Breast cancer is the most common cancer among women in the US and about 1 in 8 women (12%) will develop invasive breast cancer during their lifetime. It is estimated that approximately 300,590 new cases of breast cancer will be diagnosed in 2023 and about 43,700 individuals will die of the disease, largely due to metastatic recurrence. Approximately 70% of breast tumors express Estrogen Receptors and/or Progesterone Receptors. The most common subtype of metastatic breast cancer is Hormone Receptor-positive (HR-positive), HER2-negative breast cancer (65% of all metastatic breast tumors), and these patients are often treated with anti-estrogen therapy as first line treatment. However, resistance to hormonal therapy occurs in a majority of the patients, with a median Overall Survival (OS) of 36 months. With the development of Cyclin Dependent Kinases (CDK) 4/6 inhibitors, endocrine therapy plus a CDK4/6 inhibitor is the mainstay, for the management of ER+/HER2-negative metastatic breast cancer, as first line therapy. Even with this therapeutic combination, most patients will eventually experience disease progression, including the development of ESR1 (Estrogen Receptor gene alpha) mutations.

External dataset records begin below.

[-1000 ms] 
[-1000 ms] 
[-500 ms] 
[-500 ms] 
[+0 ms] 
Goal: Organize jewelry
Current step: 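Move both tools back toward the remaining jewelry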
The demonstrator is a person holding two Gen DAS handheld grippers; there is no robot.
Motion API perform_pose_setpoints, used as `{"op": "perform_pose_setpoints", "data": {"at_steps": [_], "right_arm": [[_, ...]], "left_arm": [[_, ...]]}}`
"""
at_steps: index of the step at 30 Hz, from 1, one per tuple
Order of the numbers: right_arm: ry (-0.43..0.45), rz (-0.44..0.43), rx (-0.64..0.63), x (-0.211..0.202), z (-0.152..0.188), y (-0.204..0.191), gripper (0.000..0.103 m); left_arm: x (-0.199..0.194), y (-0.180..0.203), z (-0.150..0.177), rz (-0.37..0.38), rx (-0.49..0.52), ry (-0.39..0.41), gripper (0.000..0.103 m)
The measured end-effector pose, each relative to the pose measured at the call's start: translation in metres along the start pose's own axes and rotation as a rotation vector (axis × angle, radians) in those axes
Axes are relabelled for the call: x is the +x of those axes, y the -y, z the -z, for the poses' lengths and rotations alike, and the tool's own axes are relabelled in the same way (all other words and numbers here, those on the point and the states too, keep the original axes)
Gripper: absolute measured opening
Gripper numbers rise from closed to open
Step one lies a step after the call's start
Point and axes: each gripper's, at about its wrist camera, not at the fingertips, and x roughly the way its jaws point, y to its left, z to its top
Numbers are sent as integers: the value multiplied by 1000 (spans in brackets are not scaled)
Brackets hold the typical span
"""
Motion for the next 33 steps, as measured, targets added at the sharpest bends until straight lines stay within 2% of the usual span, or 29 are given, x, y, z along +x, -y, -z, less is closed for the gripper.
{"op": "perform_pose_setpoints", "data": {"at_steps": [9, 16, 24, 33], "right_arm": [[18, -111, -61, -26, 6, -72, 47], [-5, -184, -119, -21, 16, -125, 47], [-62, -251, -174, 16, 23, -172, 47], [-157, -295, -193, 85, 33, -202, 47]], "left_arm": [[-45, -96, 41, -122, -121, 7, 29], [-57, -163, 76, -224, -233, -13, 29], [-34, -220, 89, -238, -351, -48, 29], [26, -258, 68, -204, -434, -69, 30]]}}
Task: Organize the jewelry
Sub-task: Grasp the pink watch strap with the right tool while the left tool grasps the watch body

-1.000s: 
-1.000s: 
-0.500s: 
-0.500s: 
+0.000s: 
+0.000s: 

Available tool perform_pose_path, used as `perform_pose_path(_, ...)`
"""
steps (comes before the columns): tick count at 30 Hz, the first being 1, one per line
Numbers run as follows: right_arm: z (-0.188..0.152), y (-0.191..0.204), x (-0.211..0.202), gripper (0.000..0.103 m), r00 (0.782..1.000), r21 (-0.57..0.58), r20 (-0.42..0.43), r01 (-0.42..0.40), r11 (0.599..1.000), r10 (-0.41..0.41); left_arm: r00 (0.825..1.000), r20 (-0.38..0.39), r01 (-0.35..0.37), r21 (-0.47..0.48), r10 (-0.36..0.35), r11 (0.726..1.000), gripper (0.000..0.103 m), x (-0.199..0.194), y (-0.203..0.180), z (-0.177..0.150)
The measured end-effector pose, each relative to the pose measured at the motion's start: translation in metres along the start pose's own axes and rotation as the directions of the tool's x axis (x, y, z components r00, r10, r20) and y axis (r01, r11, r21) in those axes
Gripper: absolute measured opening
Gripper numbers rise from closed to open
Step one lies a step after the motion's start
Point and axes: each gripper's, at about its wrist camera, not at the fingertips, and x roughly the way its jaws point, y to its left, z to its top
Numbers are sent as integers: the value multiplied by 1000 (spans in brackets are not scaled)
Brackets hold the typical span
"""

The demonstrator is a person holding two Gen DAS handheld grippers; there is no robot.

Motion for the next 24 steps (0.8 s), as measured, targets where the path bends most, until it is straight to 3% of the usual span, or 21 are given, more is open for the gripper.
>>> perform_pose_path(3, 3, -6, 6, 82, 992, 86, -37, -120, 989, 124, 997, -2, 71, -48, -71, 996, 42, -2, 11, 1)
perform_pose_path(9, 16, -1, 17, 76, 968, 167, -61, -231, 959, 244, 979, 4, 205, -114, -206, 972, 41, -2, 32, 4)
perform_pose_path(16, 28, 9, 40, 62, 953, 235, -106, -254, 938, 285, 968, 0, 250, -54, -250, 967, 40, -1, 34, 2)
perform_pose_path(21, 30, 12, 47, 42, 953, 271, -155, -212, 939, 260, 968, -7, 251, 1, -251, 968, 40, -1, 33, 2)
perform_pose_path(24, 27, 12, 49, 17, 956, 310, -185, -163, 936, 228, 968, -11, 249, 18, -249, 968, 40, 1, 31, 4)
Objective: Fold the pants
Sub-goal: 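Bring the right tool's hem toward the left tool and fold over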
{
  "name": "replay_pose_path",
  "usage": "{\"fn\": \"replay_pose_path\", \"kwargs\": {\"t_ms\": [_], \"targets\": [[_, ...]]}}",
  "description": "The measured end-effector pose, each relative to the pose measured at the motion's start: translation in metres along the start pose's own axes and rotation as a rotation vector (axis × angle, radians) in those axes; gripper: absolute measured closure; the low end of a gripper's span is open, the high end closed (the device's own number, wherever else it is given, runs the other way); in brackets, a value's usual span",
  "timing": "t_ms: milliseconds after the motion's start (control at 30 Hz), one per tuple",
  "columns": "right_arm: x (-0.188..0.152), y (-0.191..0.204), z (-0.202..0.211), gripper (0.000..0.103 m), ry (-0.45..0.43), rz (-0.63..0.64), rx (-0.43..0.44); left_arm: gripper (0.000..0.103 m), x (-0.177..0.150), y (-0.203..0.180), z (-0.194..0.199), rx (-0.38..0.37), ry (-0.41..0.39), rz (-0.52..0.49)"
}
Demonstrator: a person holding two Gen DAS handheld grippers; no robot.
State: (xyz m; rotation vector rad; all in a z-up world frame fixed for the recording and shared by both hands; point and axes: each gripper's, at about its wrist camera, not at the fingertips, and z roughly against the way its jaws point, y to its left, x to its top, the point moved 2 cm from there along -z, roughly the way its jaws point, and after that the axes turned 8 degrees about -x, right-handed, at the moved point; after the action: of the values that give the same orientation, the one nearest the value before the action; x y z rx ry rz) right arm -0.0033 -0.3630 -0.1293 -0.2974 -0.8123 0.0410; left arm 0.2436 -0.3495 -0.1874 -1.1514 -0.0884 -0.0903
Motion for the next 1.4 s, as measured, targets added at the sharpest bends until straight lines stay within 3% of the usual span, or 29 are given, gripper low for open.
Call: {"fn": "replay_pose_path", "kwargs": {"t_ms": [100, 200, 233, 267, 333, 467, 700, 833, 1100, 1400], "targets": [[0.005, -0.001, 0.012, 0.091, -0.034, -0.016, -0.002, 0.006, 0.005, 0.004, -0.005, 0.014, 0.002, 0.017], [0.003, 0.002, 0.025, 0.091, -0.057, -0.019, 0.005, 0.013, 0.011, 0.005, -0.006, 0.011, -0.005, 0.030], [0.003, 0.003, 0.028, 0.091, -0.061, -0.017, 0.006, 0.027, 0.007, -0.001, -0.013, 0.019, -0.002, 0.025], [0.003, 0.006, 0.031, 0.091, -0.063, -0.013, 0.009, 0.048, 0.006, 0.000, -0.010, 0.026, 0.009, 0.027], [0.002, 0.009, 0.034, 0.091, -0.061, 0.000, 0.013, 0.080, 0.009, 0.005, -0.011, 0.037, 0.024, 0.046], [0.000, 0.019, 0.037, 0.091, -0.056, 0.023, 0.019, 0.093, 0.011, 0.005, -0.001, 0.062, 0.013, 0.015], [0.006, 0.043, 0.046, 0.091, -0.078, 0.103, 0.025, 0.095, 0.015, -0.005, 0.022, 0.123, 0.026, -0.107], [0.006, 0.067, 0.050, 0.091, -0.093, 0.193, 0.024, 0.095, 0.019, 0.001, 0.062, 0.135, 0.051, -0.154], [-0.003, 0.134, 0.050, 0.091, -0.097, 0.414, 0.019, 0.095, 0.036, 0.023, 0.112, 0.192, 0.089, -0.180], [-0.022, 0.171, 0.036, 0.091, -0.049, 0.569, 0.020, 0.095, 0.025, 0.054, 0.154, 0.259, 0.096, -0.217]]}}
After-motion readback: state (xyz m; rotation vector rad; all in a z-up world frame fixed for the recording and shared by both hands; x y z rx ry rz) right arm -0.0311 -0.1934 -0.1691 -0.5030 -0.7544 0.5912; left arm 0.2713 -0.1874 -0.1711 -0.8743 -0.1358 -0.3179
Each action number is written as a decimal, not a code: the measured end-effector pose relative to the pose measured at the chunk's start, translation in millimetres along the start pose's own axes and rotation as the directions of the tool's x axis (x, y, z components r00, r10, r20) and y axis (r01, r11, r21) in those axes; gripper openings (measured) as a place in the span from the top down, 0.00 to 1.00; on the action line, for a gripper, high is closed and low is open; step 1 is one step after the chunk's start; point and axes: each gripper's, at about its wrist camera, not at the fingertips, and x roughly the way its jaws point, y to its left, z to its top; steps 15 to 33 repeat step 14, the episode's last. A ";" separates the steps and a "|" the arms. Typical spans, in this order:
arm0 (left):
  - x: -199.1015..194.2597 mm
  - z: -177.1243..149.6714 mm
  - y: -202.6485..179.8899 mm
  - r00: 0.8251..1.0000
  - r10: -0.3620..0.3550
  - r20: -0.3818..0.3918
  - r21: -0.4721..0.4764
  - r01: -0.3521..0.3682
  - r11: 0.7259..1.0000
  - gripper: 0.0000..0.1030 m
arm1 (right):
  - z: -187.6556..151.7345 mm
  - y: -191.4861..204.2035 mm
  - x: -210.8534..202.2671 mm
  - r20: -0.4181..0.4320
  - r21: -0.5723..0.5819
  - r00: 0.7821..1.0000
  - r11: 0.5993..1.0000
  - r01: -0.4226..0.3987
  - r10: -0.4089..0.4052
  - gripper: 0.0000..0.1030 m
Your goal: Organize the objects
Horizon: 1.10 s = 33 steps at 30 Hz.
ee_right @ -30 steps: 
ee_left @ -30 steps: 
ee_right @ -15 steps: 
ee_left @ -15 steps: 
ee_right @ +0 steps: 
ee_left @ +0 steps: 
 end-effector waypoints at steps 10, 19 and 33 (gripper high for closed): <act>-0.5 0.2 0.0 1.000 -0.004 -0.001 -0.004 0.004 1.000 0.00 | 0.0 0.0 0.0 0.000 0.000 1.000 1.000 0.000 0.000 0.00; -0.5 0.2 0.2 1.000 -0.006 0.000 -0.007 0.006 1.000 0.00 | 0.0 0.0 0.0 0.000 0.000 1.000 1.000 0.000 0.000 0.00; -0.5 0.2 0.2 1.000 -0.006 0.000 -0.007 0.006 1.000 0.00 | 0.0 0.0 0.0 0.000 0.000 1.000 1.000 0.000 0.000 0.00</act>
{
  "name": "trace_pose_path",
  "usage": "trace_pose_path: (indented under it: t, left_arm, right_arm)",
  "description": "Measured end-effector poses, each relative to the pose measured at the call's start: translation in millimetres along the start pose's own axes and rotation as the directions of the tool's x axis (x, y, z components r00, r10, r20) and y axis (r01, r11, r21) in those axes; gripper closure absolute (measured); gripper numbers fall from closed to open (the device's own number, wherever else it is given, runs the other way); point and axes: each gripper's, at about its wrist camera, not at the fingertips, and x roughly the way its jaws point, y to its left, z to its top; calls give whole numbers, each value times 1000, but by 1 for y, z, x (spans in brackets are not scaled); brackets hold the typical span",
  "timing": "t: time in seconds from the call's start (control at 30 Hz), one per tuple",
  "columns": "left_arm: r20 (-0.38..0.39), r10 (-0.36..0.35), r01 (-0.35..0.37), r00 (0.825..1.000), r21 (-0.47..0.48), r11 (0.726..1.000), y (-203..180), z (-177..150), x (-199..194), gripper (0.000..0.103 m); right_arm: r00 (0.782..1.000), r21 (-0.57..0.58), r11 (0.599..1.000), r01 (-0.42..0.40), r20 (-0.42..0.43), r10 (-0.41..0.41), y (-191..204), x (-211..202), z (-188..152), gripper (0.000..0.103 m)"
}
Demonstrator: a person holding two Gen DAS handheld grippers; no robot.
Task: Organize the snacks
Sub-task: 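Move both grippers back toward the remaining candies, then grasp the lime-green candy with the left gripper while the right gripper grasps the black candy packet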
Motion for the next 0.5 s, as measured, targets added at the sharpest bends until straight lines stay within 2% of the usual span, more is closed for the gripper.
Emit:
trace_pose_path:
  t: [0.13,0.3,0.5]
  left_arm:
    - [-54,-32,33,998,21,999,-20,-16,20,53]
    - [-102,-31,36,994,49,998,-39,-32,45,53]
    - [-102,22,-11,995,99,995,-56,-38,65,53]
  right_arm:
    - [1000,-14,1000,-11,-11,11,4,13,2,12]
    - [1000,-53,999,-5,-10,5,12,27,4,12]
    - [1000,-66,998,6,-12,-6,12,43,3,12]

ESR1 (Estrogen Receptor 1) gene mutation is the most common acquired mutation noted in breast tumors as they progress from primary to metastatic setting. These mutations promote ligand independent Estrogen Receptor activation and have been shown to promote resistance to estrogen deprivation therapy. It appears that ESR1 mutations are harbored in metastatic ER-positive breast cancers with prior Aromatase Inhibitor (AI) therapy, but not in primary breast cancers, suggesting that ESR1 mutations may be selected by prior therapy with an AI in advanced breast cancer. In a previously published study (JAMA Oncol.2016;2:1310-1315), ESR1 mutations Y537S and D538G mutations detected in baseline plasma samples from ER+/HER- advanced breast cancer patients, was associated with shorter Overall Survival. In this study it was noted that there was a three-fold increase in the prevalence of these mutations in patients who had failed first line hormonal therapy for metastatic disease, compared with those who were initiating first line therapy for advanced breast cancer (33% versus 11%). It is estimated that 40% of ER-positive, HER2-negative advanced or metastatic breast cancer patients have tumors that harbor ESR1 mutations.

Fulvestrant (FASLODEX®) is a parenteral, Selective Estrogen Receptor Degrader (SERD) and is the only SERD approved for the treatment of postmenopausal women with HR-positive metastatic breast cancer. However, acquired ESR1 mutations can also occur following Fulvestrant treatment, possibly because of poor bioavailability and incomplete ER blockade when administered intramuscularly. There is therefore an urgent unmet need for an alternate SERD that has activity in tumors harboring ESR1 mutations, and has improved bioavailability allowing oral administration.

ORSERDU® (Elacestrant) is an oral, nonsteroidal, Selective Estrogen Receptor Degrader (SERD) that degrades the Estrogen Receptor (ER) in a dose-dependent manner and inhibits estradiol-dependent functions of ER target gene transcription induction and breast cancer cell proliferation. Estradiol-stimulated tumor growth was diminished by ORSERDU® in the HR-positive xenograft models derived from heavily pretreated patients, including models resistant to CDK 4/6 inhibitors, Fulvestrant and those harboring ESR1 mutations Y537S and D538G. In an early Phase I trial, ORSERDU® was noted to have an acceptable safety profile and demonstrated single-agent activity with confirmed Partial Responses in heavily pretreated patients with HR-positive metastatic breast cancer.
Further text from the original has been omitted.